Recent forecasts regarding the CHF to ZAR exchange rate indicate a challenging environment for the Swiss Franc, driven primarily by significant geopolitical and economic factors affecting Switzerland's economic performance. The imposition of a 39% tariff on Swiss exports by the U.S. has led analysts to predict further depreciation of the CHF in the short to medium term, particularly since Swiss exports fell by 5.3% in the second quarter of 2025. This tariff, which was unexpectedly high compared to those faced by the EU or UK, threatens the core of Switzerland's export-driven economy.
The Swiss National Bank (SNB) is grappling with additional challenges, having reported a loss of 15.3 billion Swiss francs in the first half of 2025, largely due to a weakening U.S. dollar and poor international investment performance. Citing slow domestic growth, the International Monetary Fund has downgraded Switzerland’s growth forecast to 1.3% for the year. Furthermore, the SNB’s decision to lower interest rates to zero in an effort to boost the economy reflects a commitment to combating low inflation, which may further amplify pressure on the CHF.
In contrast, the South African Rand (ZAR) has shown relative stability amid domestic economic data evaluations, remaining steady at 17.58 against the U.S. dollar, with an upward movement following an increase in net foreign reserves.
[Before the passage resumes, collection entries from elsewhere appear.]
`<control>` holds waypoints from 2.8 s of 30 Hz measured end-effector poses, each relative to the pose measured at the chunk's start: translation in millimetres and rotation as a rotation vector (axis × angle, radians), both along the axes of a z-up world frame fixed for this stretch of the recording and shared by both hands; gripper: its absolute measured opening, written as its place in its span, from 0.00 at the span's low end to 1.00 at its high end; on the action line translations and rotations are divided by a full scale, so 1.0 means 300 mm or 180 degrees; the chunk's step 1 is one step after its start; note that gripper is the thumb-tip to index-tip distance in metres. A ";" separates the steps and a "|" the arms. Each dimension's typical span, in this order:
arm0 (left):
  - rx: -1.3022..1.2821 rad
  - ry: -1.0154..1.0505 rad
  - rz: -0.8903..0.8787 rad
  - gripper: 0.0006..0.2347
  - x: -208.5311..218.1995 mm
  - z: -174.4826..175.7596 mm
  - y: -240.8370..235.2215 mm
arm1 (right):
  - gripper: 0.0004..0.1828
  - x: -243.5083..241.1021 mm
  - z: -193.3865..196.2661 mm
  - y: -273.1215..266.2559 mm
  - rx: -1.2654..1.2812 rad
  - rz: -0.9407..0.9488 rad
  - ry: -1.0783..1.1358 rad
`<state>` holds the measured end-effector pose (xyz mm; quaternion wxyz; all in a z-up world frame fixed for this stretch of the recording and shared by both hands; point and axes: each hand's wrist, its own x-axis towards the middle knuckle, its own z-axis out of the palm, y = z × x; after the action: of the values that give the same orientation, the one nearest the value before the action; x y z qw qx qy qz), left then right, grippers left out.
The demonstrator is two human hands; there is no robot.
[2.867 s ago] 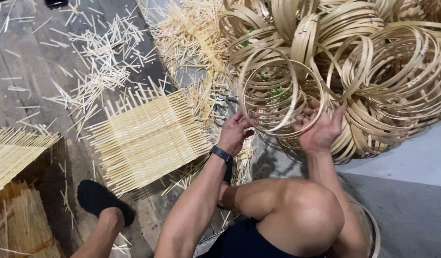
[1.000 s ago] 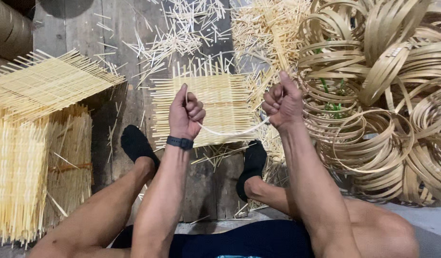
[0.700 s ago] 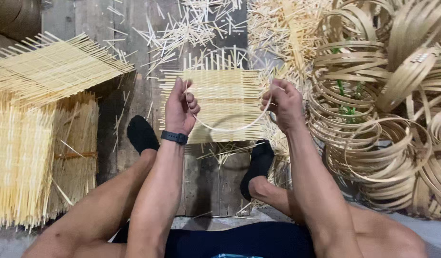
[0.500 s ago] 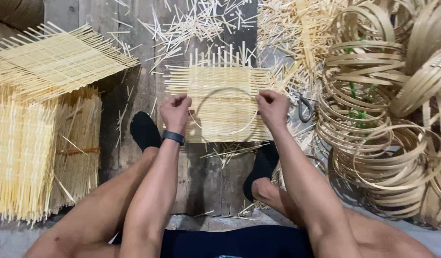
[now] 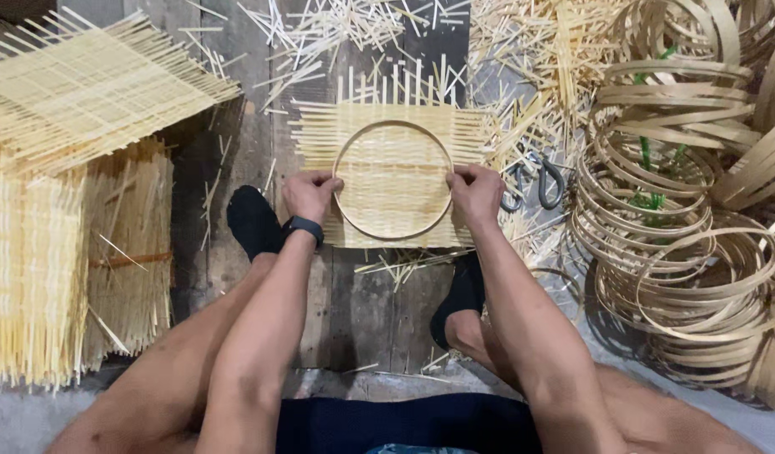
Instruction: The person sits on the floor and repeatedly cuts circular pieces from rectangular bamboo mats using a round wooden template and scissors. The person places the template on the mat, cuts around it, and stacks the finished circles.
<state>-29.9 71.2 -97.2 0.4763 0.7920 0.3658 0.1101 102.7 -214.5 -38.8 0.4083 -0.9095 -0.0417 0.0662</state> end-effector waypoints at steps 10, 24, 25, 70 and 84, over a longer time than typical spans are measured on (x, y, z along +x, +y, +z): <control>-0.0382 0.0262 0.0202 0.10 0.023 0.048 0.010 | 0.10 0.000 -0.005 0.022 -0.0172 -0.0011 -0.0047; -0.0739 0.0328 0.0075 0.11 0.048 0.020 0.052 | 0.10 0.031 -0.008 0.004 -0.0027 0.0012 0.0206; -0.0699 0.0393 0.0107 0.11 0.038 0.017 0.047 | 0.10 0.031 -0.018 -0.005 -0.0035 0.0041 0.0262; 0.0065 -0.0097 -0.1461 0.11 0.423 0.064 -0.035 | 0.11 0.235 0.020 0.290 0.0070 0.1258 0.0277; -0.0965 -0.0074 -0.1174 0.19 0.473 -0.200 0.006 | 0.34 0.215 -0.174 0.168 -0.0401 0.1143 0.0623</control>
<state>112.0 73.1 -157.3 0.6060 0.7635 0.2218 -0.0258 167.2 -164.1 -91.0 0.3343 -0.9004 -0.1590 0.2284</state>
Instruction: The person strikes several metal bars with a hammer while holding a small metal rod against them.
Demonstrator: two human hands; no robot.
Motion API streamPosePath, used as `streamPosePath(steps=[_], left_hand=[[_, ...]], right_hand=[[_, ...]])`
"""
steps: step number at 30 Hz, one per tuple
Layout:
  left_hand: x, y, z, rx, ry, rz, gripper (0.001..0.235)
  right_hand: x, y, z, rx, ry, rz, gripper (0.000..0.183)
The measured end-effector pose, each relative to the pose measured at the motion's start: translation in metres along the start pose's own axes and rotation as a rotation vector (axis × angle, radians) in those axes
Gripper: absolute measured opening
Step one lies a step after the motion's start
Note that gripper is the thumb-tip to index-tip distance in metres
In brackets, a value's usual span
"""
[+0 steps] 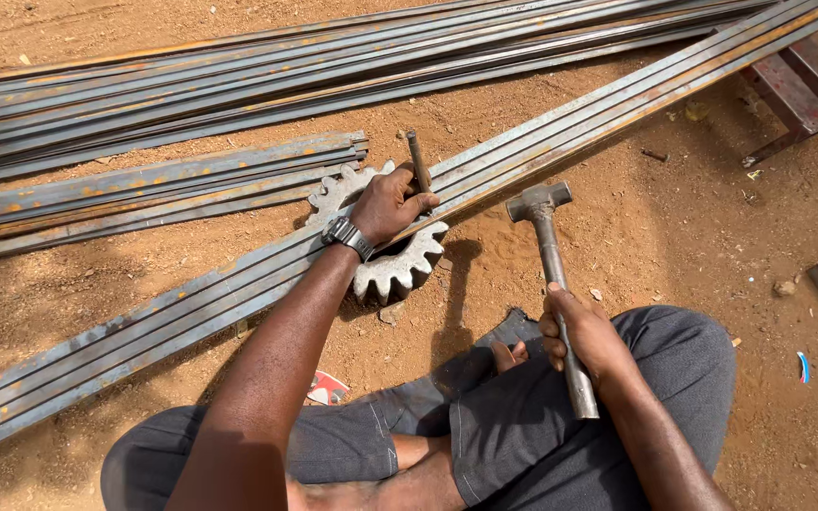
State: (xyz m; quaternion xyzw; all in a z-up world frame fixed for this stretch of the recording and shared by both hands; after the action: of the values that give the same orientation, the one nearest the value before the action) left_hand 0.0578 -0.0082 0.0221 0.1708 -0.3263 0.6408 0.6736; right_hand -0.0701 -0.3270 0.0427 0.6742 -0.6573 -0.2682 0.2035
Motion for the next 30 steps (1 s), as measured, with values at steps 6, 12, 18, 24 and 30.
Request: streamPosePath(steps=[6, 12, 18, 24, 30], left_hand=[[0.002, -0.001, 0.006, -0.048, -0.013, 0.025, 0.032], [-0.002, 0.000, 0.003, -0.062, -0.080, 0.033, 0.032], [-0.007, 0.001, 0.006, -0.178, -0.166, 0.059, 0.026], [-0.016, 0.001, 0.011, -0.178, -0.393, 0.042, 0.032], [-0.027, 0.005, 0.003, -0.220, -0.461, 0.020, 0.036]], right_hand=[[-0.005, -0.006, -0.003, -0.006, -0.055, -0.048, 0.032], [-0.004, -0.001, 0.003, -0.009, -0.040, -0.061, 0.030], [-0.008, 0.006, -0.007, 0.063, 0.079, -0.046, 0.035], [-0.023, 0.049, -0.051, 0.513, 0.161, -0.187, 0.030], [-0.024, 0.167, -0.161, 1.420, 0.155, -0.279, 0.033]])
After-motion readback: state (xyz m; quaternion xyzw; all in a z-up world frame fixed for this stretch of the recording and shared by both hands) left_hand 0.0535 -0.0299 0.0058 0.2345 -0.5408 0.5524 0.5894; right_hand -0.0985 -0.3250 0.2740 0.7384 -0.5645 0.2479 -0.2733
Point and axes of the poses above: each hand's wrist, its own y-axis away from the middle knuckle, its own x-axis out of the back of the hand, z = x × y, the point moved 7 cm from there along -y, towards the middle knuckle, and after that the axes turned 14 degrees about -y, right-handed, at the moved point
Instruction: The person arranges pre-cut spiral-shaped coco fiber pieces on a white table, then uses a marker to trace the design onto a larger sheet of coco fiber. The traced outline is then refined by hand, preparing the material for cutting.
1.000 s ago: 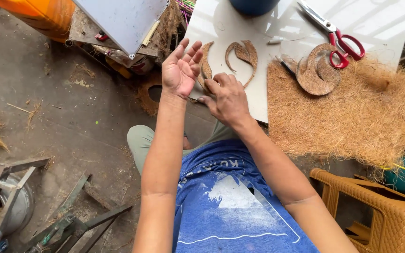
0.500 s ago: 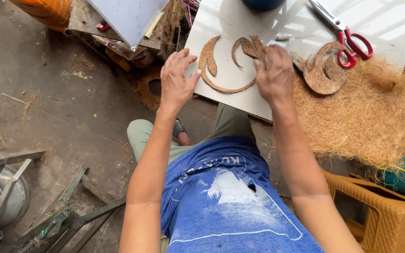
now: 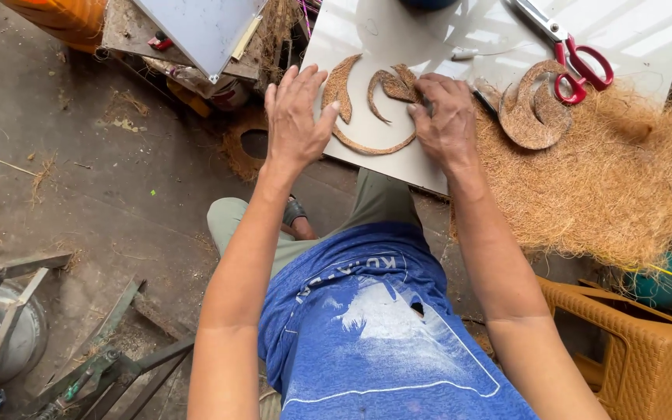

However, a decline in business confidence due to a 30% U.S. tariff on South African exports has caused concern, as this could hinder future economic growth and stability in the ZAR.
The current exchange rate of CHF to ZAR is at 14-day lows near 21.80, marking a 1.3% decrease from its three-month average of 22.09. This reflects the recent volatility in oil prices, with OIL to USD trading at 7-day lows around 66.66, which may also indirectly impact the ZAR due to South Africa's dependence on oil imports.
Experts suggest potential for the CHF to weaken further against the ZAR if economic conditions in Switzerland continue to deteriorate, compounded by ongoing tariff uncertainties. Market participants may want to keep an eye on any changes to the financial landscape, including developments from the SNB and broader global trade dynamics, which are likely to influence exchange rate trends in the coming months.